The state laws with wide-ranging protections for independent dealers were made at a time when the automobile industry was new, and dealers needed help due to the imbalance of power between smaller local dealers and major national manufacturers.

But those laws changed, often outright banning sales of new cars by anyone other than a dealer. They ended up becoming “protectionist,” in that they perpetuated just one way of selling cars — the independent dealer.

“Such blanket bans are an anomaly in the broader economy, where most manufacturers compete to respond to consumer needs by choosing from among direct sales to consumers, reliance on independent dealers, or some combination of the two,” writes the FTC staff.

Dealers argue that regulators have to prevent abuse of local dealers. But that’s unsupported in this case, and has no relevance to companies like Tesla.

“It has never had any independent dealers and reportedly does not want them,” the post notes.

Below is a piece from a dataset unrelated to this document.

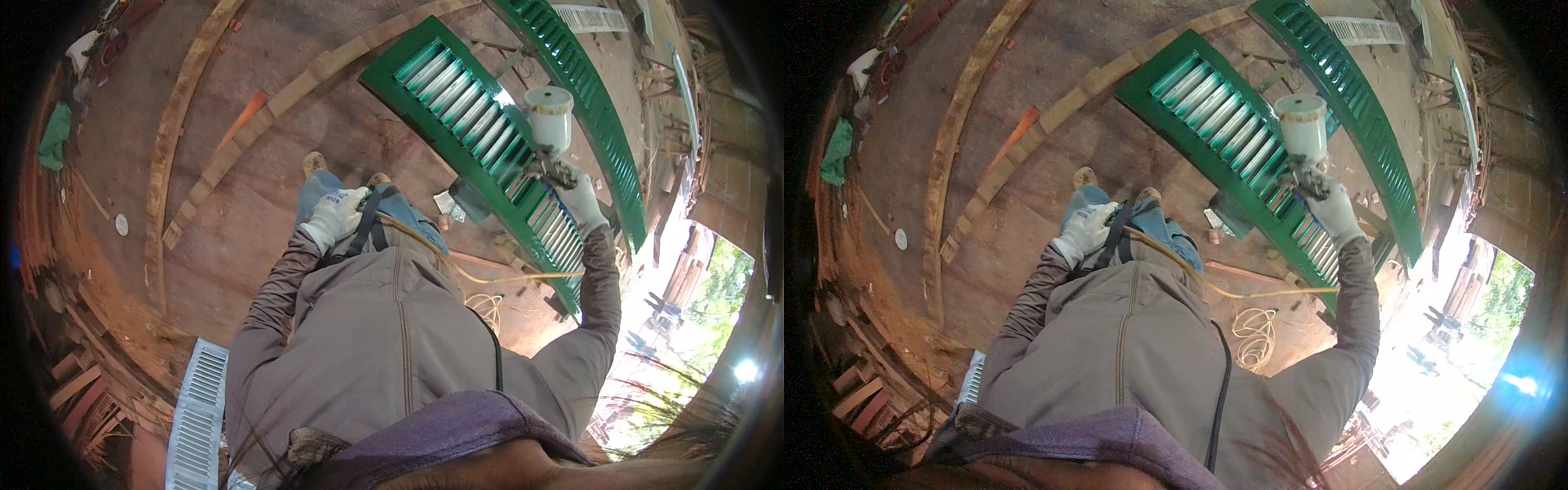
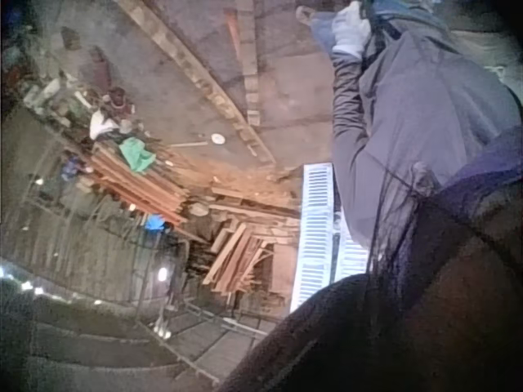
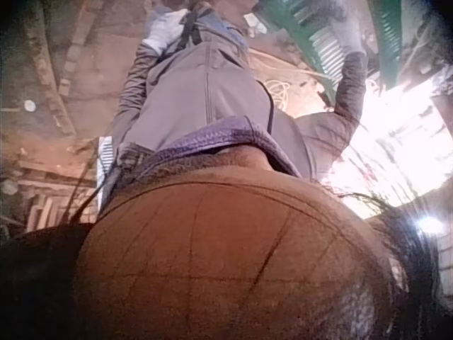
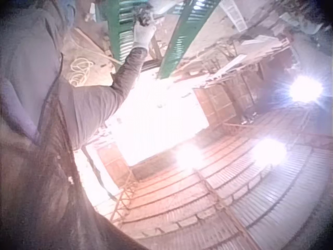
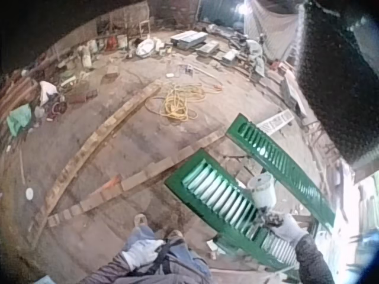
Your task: The person uses a spray gun to apply green paint to a metal louvered vent. They move the spray gun back and forth across the surface to ensure even coverage.
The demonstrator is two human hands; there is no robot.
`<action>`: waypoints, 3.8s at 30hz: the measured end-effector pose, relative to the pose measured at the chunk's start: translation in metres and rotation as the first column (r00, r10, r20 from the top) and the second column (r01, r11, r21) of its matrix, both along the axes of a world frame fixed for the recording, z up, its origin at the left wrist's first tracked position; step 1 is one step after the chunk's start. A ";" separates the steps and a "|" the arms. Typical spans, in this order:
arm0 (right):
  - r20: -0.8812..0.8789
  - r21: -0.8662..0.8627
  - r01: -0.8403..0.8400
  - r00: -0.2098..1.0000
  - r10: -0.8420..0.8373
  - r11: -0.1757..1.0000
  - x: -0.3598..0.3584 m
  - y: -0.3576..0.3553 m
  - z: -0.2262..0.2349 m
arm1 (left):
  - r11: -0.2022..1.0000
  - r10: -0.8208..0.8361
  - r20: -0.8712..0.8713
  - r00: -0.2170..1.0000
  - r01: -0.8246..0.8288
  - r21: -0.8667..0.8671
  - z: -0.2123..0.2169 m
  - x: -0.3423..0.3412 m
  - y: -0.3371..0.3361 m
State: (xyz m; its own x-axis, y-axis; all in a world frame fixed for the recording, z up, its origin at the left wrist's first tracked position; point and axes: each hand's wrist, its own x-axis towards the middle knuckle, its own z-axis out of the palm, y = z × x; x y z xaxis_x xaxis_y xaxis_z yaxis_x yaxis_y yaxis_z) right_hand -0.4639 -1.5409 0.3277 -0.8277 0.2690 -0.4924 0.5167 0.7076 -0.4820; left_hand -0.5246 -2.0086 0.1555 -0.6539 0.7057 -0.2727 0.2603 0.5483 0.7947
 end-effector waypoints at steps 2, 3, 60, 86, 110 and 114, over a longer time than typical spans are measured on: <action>-0.041 0.340 -0.066 0.996 0.085 0.938 -0.009 0.010 -0.009 | 1.000 -0.003 -0.004 1.000 0.003 -0.008 -0.002 0.001 -0.001; -0.049 0.500 -0.089 0.990 0.131 0.862 -0.012 0.015 -0.012 | 1.000 -0.005 -0.002 1.000 0.005 -0.010 -0.001 0.000 -0.002; -0.162 0.602 -0.076 0.963 0.215 0.795 -0.059 -0.008 -0.024 | 0.979 0.044 -0.028 0.999 -0.037 0.200 0.007 -0.030 -0.021; -0.243 0.301 -0.018 0.965 0.095 0.954 -0.082 -0.036 -0.021 | 0.995 0.027 -0.019 0.999 -0.025 0.099 0.009 -0.037 -0.029; -0.199 0.506 -0.194 0.922 0.332 0.840 -0.114 -0.051 -0.021 | 0.984 0.076 -0.047 0.996 -0.067 0.166 0.020 -0.041 -0.038; 0.069 -0.228 0.188 0.982 -0.177 0.955 -0.113 -0.083 0.008 | 0.980 0.106 -0.059 0.993 -0.094 0.177 0.015 -0.040 -0.039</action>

All in all, the FTC explains that it’s had the habit of commenting on similar efforts to bar new rivals and new business models in many industries. Because when it comes down to it — competition “ultimately provides the best protections for consumers and the best chances for new businesses to develop and succeed.”

It’s not that new methods of sale are better than the old ways, the FTC notes, but that should be determined through the competitive process.

“We hope lawmakers will recognize efforts by auto dealers and others to bar new sources of competition for what they are—expressions of a lack of confidence in the competitive process that can only make consumers worse off,” the post concludes.